Operation Flashpoint, ARMA, and the perpetuation of Military Simulators.

GumboGumbo Regular
edited October 2010 in Spurious Generalities
I played a lot of Operation Flashpoint in the day. I was a member of a few clans over my year or so of play, but they all had one thing in common: Camaraderie. Everyone tightened up their belts once a week, and we all got together and played the shit out of a really hard mission.

Sometimes it'd be a convoy assault, where one of our designated pilots would fly us in, we'd have 10 minutes to prepare and manouvere before the enemy force showed up, inevitably getting cut to pieces by overwhelming enemy fire.

Sometimes it'd be a castle defence, where waves of enemy soldiers charge across a huge open plain, and we have to try to shoot them down before they reach the gates, and overrun us.

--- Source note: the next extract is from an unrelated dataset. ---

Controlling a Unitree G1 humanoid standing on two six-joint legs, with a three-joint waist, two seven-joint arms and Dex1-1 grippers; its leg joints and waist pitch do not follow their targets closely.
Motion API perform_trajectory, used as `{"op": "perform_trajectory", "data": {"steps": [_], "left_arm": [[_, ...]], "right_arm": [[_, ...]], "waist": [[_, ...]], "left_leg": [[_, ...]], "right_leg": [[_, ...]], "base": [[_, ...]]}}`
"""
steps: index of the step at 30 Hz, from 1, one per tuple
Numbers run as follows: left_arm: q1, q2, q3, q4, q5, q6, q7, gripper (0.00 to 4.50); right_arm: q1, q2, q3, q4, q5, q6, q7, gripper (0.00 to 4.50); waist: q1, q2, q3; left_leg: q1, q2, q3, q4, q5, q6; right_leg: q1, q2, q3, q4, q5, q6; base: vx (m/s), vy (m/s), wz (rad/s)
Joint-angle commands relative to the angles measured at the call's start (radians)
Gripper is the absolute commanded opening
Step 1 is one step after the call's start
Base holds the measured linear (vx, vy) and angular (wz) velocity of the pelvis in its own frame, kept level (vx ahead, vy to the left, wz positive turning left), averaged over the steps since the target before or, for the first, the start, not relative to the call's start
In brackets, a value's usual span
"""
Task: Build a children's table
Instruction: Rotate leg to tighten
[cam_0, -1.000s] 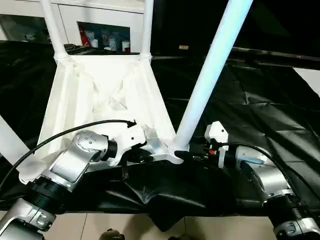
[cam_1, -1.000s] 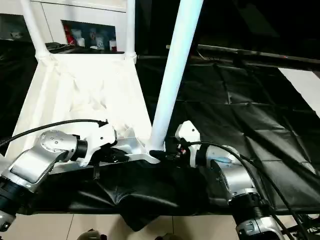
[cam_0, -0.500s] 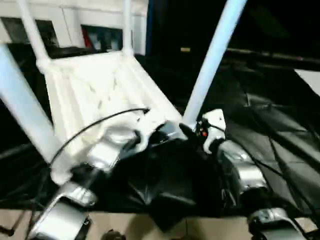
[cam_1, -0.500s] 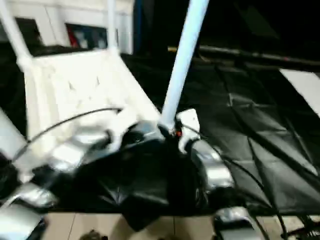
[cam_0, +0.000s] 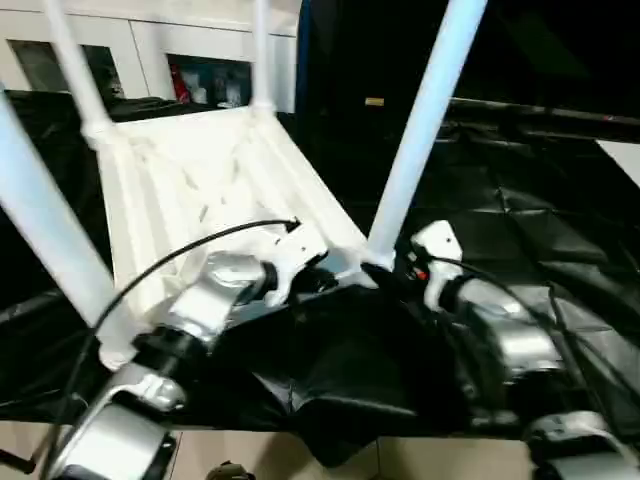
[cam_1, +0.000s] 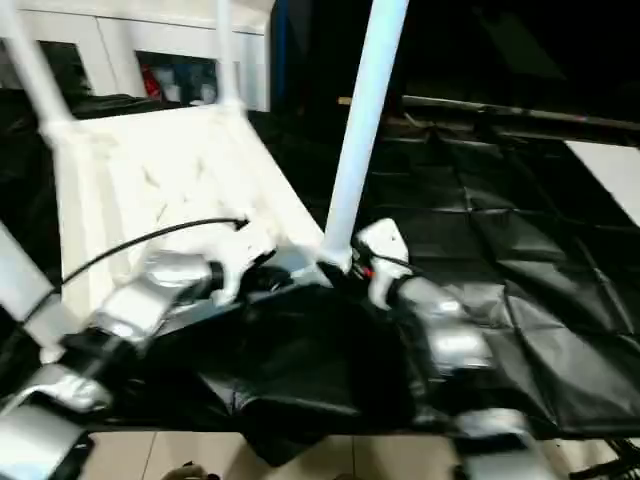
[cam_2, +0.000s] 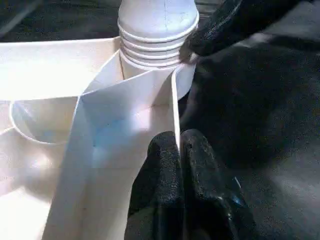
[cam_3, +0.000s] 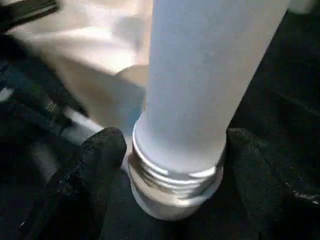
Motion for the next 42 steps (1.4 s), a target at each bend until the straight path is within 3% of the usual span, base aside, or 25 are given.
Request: {"op": "perform_trajectory", "data": {"steps": [1, 2, 3, 6, 12, 13, 21, 24, 27, 28, 31, 32, 35, 38, 40, 42], "left_arm": [[0.020, 0.001, -0.041, -0.057, -0.068, -0.034, -0.121, 0.00], [0.020, 0.001, -0.041, -0.057, -0.068, -0.034, -0.121, 0.00], [0.028, 0.024, -0.042, -0.081, -0.079, -0.033, -0.166, 0.00], [0.037, 0.057, -0.045, -0.109, -0.092, -0.021, -0.224, 0.00], [0.030, 0.095, -0.026, -0.104, -0.083, -0.036, -0.281, 0.00], [0.031, 0.099, -0.021, -0.101, -0.081, -0.041, -0.274, 0.00], [0.037, 0.086, 0.001, -0.085, -0.085, -0.051, -0.244, 0.00], [0.034, 0.054, 0.021, -0.055, -0.088, -0.053, -0.193, 0.00], [0.027, 0.028, 0.029, -0.025, -0.076, -0.057, -0.140, 0.00], [0.014, -0.012, 0.030, 0.012, -0.058, -0.061, -0.074, 0.00], [-0.012, -0.079, 0.020, 0.065, -0.022, -0.063, 0.029, 0.00], [-0.022, -0.098, 0.016, 0.081, -0.010, -0.061, 0.058, 0.00], [-0.046, -0.145, 0.010, 0.121, 0.015, -0.046, 0.125, 0.00], [-0.083, -0.214, 0.012, 0.177, 0.041, -0.045, 0.195, 0.00], [-0.094, -0.225, 0.010, 0.193, 0.051, -0.054, 0.203, 0.00], [-0.099, -0.226, 0.008, 0.200, 0.058, -0.064, 0.198, 0.00]], "right_arm": [[0.005, -0.031, 0.037, -0.054, 0.035, 0.005, 0.133, 3.56], [0.005, -0.031, 0.037, -0.054, 0.035, 0.005, 0.133, 3.56], [0.005, -0.050, 0.038, -0.060, 0.041, 0.009, 0.171, 3.56], [-0.002, -0.065, 0.047, -0.051, 0.036, 0.004, 0.208, 3.56], [-0.022, -0.067, 0.060, -0.033, 0.038, 0.010, 0.252, 3.56], [-0.016, -0.066, 0.072, -0.039, 0.038, 0.014, 0.266, 3.29], [0.015, -0.060, 0.084, -0.056, 0.040, 0.020, 0.289, 2.74], [0.035, -0.041, 0.079, -0.056, 0.031, 0.034, 0.246, 2.67], [0.042, -0.016, 0.072, -0.035, 0.006, 0.038, 0.163, 2.63], [0.040, 0.027, 0.057, 0.007, -0.030, 0.052, 0.024, 2.63], [0.033, 0.105, 0.025, 0.053, -0.057, 0.093, -0.180, 2.63], [0.028, 0.128, 0.016, 0.064, -0.057, 0.108, -0.225, 2.62], [0.011, 0.182, -0.004, 0.091, -0.061, 0.137, -0.340, 2.62], [-0.020, 0.266, -0.017, 0.115, -0.056, 0.151, -0.434, 2.62], [-0.029, 0.285, -0.013, 0.119, -0.054, 0.144, -0.425, 3.18], [-0.038, 0.295, -0.014, 0.119, -0.047, 0.137, -0.414, 3.32]], "waist": [[-0.001, -0.001, -0.054], [0.000, 0.000, -0.054], [-0.003, -0.008, -0.052], [0.000, -0.002, -0.050], [0.000, -0.005, -0.050], [0.001, -0.005, -0.050], [0.001, -0.006, -0.049], [0.002, -0.005, -0.048], [0.002, -0.006, -0.042], [0.000, -0.009, -0.042], [-0.014, -0.008, -0.039], [-0.018, -0.011, -0.042], [-0.019, -0.006, -0.044], [-0.028, -0.002, -0.046], [-0.030, 0.003, -0.048], [-0.033, 0.003, -0.044]], "left_leg": [[0.002, 0.033, -0.021, -0.065, -0.191, 0.048], [0.003, 0.035, -0.022, -0.066, -0.194, 0.046], [0.004, 0.036, -0.020, -0.066, -0.200, 0.047], [0.007, 0.037, -0.020, -0.068, -0.210, 0.042], [0.007, 0.038, -0.022, -0.070, -0.215, 0.025], [0.007, 0.038, -0.021, -0.069, -0.210, 0.025], [0.006, 0.037, -0.021, -0.069, -0.208, 0.025], [0.007, 0.037, -0.020, -0.070, -0.211, 0.023], [0.011, 0.034, -0.021, -0.071, -0.245, 0.017], [0.011, 0.033, -0.023, -0.072, -0.252, 0.009], [0.017, 0.031, -0.028, -0.075, -0.293, -0.013], [0.016, 0.030, -0.031, -0.074, -0.301, -0.015], [0.016, 0.031, -0.033, -0.075, -0.309, -0.006], [0.016, 0.032, -0.033, -0.081, -0.311, -0.013], [0.016, 0.035, -0.034, -0.083, -0.322, -0.013], [0.020, 0.033, -0.032, -0.083, -0.350, -0.005]], "right_leg": [[0.050, -0.085, 0.055, -0.088, -0.250, -0.150], [0.050, -0.087, 0.054, -0.088, -0.254, -0.153], [0.046, -0.084, 0.054, -0.090, -0.265, -0.157], [0.042, -0.087, 0.055, -0.094, -0.309, -0.150], [0.043, -0.088, 0.056, -0.092, -0.308, -0.151], [0.043, -0.087, 0.056, -0.090, -0.297, -0.154], [0.043, -0.088, 0.056, -0.092, -0.306, -0.150], [0.042, -0.086, 0.056, -0.093, -0.304, -0.148], [0.037, -0.089, 0.055, -0.106, -0.401, -0.122], [0.037, -0.090, 0.053, -0.109, -0.441, -0.106], [0.028, -0.091, 0.049, -0.121, -0.539, -0.073], [0.030, -0.093, 0.048, -0.123, -0.562, -0.059], [0.028, -0.095, 0.048, -0.128, -0.562, -0.048], [0.027, -0.089, 0.047, -0.125, -0.509, -0.061], [0.031, -0.091, 0.048, -0.122, -0.455, -0.080], [0.026, -0.090, 0.050, -0.126, -0.460, -0.090]], "base": [[0.000, 0.000, 0.00], [0.000, 0.000, 0.00], [0.000, 0.000, 0.00], [0.000, 0.000, 0.00], [0.000, 0.000, 0.00], [0.000, 0.000, 0.00], [0.000, 0.000, 0.00], [0.000, 0.000, 0.00], [0.000, 0.000, 0.00], [0.000, 0.000, 0.00], [0.000, 0.000, 0.00], [0.000, 0.000, 0.00], [0.000, 0.000, 0.00], [0.000, 0.000, 0.00], [0.000, 0.000, 0.00], [0.000, 0.000, 0.00]]}}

Sometimes it'd be a black-ops mission, where we had to kill an enemy commander in a command bunker, at the other side of a hugely heavily defended map, with no vehicles, respawns or extra ammo to help us. The whole island crawling with groups of spetznaz slithering around in the forest with suppressed rifles, looking to kill a few blues.

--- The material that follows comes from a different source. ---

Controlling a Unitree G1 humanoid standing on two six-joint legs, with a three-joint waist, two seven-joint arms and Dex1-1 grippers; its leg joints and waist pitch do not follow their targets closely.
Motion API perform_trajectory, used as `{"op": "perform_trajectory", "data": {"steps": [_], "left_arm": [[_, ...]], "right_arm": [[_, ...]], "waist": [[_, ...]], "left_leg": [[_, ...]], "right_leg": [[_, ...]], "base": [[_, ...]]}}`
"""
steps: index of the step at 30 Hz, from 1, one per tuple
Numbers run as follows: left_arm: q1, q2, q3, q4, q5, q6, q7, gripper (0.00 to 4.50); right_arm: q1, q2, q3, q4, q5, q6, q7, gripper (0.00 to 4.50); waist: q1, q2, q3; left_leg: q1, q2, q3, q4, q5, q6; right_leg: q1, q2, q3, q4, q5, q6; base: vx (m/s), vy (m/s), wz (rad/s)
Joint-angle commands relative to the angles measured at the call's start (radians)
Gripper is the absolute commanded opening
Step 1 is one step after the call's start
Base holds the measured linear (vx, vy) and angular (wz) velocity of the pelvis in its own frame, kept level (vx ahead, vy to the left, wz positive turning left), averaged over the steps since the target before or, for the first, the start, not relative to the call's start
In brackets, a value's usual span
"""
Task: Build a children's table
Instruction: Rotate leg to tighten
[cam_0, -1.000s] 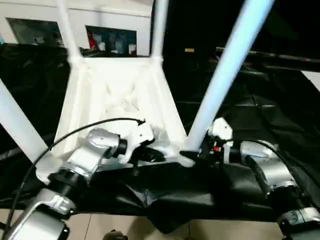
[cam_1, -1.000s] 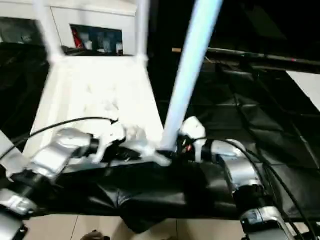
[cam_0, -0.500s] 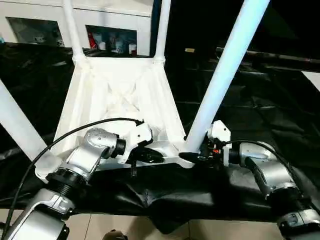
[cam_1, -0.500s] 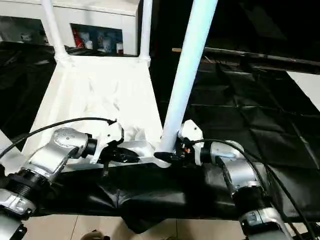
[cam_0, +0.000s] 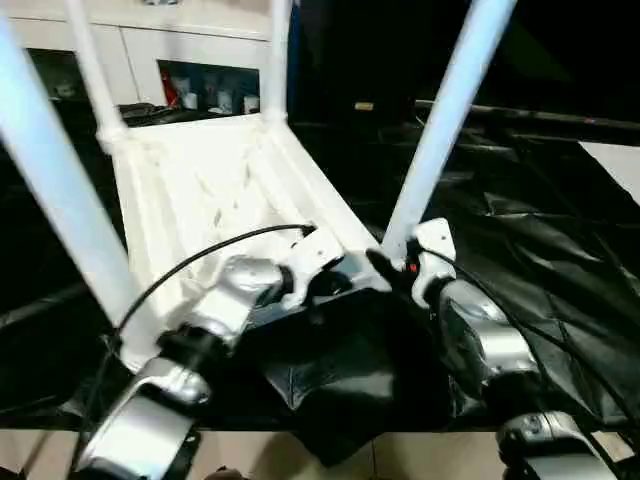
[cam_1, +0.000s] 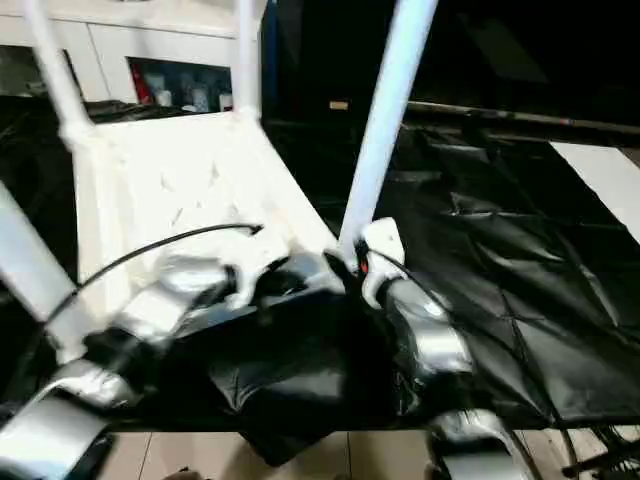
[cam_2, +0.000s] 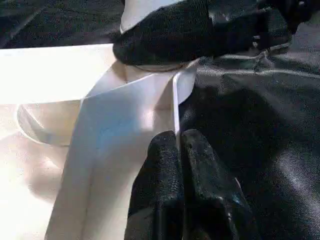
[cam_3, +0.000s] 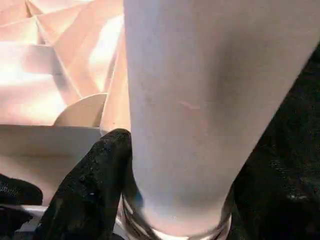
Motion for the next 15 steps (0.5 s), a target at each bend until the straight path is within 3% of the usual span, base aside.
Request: {"op": "perform_trajectory", "data": {"steps": [1, 5, 8, 9, 11, 15], "left_arm": [[-0.019, -0.056, -0.016, 0.001, -0.016, -0.034, 0.008, 0.00], [0.011, -0.005, -0.016, -0.044, -0.039, -0.070, -0.097, 0.00], [0.027, 0.022, -0.013, -0.069, -0.054, -0.078, -0.157, 0.00], [0.041, 0.050, -0.013, -0.092, -0.067, -0.080, -0.211, 0.00], [0.056, 0.097, -0.019, -0.116, -0.082, -0.087, -0.299, 0.00], [0.067, 0.146, -0.019, -0.134, -0.100, -0.094, -0.392, 0.00]], "right_arm": [[0.002, 0.074, 0.083, 0.041, 0.014, 0.032, 0.078, 3.41], [0.010, 0.010, 0.099, 0.003, 0.029, 0.010, 0.208, 3.66], [0.025, -0.039, 0.109, -0.024, 0.035, -0.002, 0.299, 3.66], [0.044, -0.092, 0.119, -0.051, 0.047, -0.016, 0.397, 3.66], [0.067, -0.166, 0.131, -0.099, 0.066, -0.017, 0.516, 3.66], [0.079, -0.230, 0.144, -0.128, 0.067, -0.027, 0.607, 3.66]], "waist": [[-0.001, 0.007, -0.036], [0.000, 0.005, -0.036], [0.004, 0.003, -0.038], [0.003, 0.002, -0.038], [0.010, 0.002, -0.042], [0.025, 0.004, -0.054]], "left_leg": [[0.015, 0.036, -0.033, -0.083, -0.354, -0.004], [0.010, 0.038, -0.034, -0.084, -0.341, 0.009], [0.006, 0.039, -0.032, -0.083, -0.303, 0.024], [0.005, 0.040, -0.029, -0.083, -0.288, 0.029], [0.000, 0.041, -0.028, -0.081, -0.251, 0.046], [-0.003, 0.041, -0.021, -0.072, -0.116, 0.072]], "right_leg": [[0.017, -0.092, 0.049, -0.111, -0.474, -0.093], [0.022, -0.095, 0.050, -0.111, -0.488, -0.087], [0.029, -0.095, 0.052, -0.105, -0.437, -0.101], [0.027, -0.093, 0.054, -0.103, -0.412, -0.111], [0.036, -0.095, 0.055, -0.095, -0.360, -0.122], [0.043, -0.087, 0.056, -0.064, -0.098, -0.189]], "base": [[0.000, 0.000, 0.00], [0.000, 0.000, 0.00], [0.000, 0.000, 0.00], [0.000, 0.000, 0.00], [0.000, 0.000, 0.00], [0.000, 0.000, 0.00]]}}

Sometimes it'd be a story mission, like black hawk down. Getting trapped in a convoy, and attacked, and then we'd meet contacts, who would tell us the locations of objectives and weapons/ammo caches and we'd have to make our way across the custom-mapped desert country, sometimes tens of kilometers on foot and in broke-ass donkey-pulled trucks.

Or even a Zombie mission, with the clock stuck at just such a time, and just such a cloudy day that the early sun pierced through the thick, smoky clouds. Illuminating the entire world in a bloody, crimson haze. Running across grass fields and trying to avoid the slowly encroaching crowd of zombies, headed for the LZ hoping that our ride team survives long enough to rescue us, all the while mourning our lost friends, who muted on teamspeak, now followed us as a small flight of seagulls.

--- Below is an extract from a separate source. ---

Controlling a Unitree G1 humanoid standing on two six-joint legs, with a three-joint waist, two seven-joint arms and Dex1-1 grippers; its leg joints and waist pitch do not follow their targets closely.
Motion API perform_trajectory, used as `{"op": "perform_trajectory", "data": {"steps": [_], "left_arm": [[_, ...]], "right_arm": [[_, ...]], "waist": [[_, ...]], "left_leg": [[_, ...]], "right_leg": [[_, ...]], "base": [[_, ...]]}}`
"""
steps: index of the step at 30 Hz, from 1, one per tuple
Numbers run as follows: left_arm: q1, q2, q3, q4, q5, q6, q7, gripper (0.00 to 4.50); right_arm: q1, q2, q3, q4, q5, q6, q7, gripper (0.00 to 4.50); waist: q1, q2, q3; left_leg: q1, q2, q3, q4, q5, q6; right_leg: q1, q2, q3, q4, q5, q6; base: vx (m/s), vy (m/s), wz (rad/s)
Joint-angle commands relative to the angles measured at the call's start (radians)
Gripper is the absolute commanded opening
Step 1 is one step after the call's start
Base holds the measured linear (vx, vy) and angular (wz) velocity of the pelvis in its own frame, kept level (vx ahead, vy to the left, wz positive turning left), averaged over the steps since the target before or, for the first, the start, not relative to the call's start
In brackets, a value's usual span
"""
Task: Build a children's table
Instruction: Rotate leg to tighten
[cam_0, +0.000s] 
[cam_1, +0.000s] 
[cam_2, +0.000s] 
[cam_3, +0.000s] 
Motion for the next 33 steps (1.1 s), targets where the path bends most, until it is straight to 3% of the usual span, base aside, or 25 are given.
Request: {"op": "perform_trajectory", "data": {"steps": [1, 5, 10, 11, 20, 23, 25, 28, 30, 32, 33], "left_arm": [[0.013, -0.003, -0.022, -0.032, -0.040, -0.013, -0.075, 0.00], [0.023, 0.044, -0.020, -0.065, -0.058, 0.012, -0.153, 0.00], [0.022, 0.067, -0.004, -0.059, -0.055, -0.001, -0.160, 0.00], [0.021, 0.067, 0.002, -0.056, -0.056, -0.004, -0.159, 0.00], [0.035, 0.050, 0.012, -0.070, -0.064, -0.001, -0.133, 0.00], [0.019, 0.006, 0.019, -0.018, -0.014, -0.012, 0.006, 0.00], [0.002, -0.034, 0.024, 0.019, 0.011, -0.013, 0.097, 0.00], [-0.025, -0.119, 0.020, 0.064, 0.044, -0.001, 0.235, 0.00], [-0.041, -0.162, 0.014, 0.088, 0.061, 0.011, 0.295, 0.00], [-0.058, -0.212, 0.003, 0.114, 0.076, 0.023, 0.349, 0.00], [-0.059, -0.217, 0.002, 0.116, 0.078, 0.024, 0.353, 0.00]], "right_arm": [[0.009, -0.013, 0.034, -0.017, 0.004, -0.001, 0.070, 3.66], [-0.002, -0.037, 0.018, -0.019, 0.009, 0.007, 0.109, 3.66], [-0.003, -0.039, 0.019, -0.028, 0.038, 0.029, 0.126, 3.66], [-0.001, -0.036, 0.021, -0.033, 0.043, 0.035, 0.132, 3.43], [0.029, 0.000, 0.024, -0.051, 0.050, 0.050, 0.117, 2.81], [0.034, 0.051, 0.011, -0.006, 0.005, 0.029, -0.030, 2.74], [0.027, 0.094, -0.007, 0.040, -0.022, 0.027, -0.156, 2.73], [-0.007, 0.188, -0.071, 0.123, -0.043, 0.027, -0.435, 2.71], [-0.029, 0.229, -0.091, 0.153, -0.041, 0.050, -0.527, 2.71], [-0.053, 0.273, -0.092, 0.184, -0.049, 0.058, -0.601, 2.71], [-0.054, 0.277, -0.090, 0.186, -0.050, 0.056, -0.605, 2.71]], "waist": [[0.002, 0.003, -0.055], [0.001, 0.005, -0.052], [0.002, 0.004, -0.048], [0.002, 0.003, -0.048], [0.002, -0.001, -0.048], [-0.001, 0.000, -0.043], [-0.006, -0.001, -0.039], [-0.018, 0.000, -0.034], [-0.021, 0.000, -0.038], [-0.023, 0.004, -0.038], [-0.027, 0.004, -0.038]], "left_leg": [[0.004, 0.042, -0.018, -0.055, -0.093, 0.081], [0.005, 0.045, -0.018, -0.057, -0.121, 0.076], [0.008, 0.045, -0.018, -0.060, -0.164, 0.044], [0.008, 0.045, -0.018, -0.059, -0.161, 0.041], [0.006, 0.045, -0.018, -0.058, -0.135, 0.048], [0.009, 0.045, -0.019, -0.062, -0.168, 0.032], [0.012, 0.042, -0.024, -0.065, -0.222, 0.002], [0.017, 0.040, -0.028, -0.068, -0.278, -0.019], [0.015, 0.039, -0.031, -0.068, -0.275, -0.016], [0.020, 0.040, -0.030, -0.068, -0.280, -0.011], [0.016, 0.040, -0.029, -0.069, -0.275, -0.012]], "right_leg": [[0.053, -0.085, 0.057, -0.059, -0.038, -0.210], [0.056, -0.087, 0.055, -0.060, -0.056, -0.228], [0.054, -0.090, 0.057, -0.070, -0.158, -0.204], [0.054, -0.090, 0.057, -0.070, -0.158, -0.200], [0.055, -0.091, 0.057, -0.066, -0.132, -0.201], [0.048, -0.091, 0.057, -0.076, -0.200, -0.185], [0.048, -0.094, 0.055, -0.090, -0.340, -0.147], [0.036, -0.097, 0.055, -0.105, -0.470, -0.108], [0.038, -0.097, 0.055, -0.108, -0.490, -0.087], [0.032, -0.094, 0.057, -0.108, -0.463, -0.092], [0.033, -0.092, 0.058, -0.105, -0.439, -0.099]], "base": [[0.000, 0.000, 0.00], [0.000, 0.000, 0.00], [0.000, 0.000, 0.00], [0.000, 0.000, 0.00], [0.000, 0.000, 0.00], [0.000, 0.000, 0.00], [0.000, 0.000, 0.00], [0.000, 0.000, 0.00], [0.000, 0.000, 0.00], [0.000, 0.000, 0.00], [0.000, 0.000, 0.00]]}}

OFP was a quirky, buggy, totally unusual game populated mostly by russians and ex army folk. Most people couldn't even get it to work, but those who did always had a good time.

I was really looking forward to Armed Assault. To designing new, and better missions. Harder missions. To meeting new, interesting people who just couldn't stomach the terrible graphics in OFP, and navigating across worlds larger than ever before, with nothing to help us but a map and compass. I even upgraded my computer specifically to run that game better.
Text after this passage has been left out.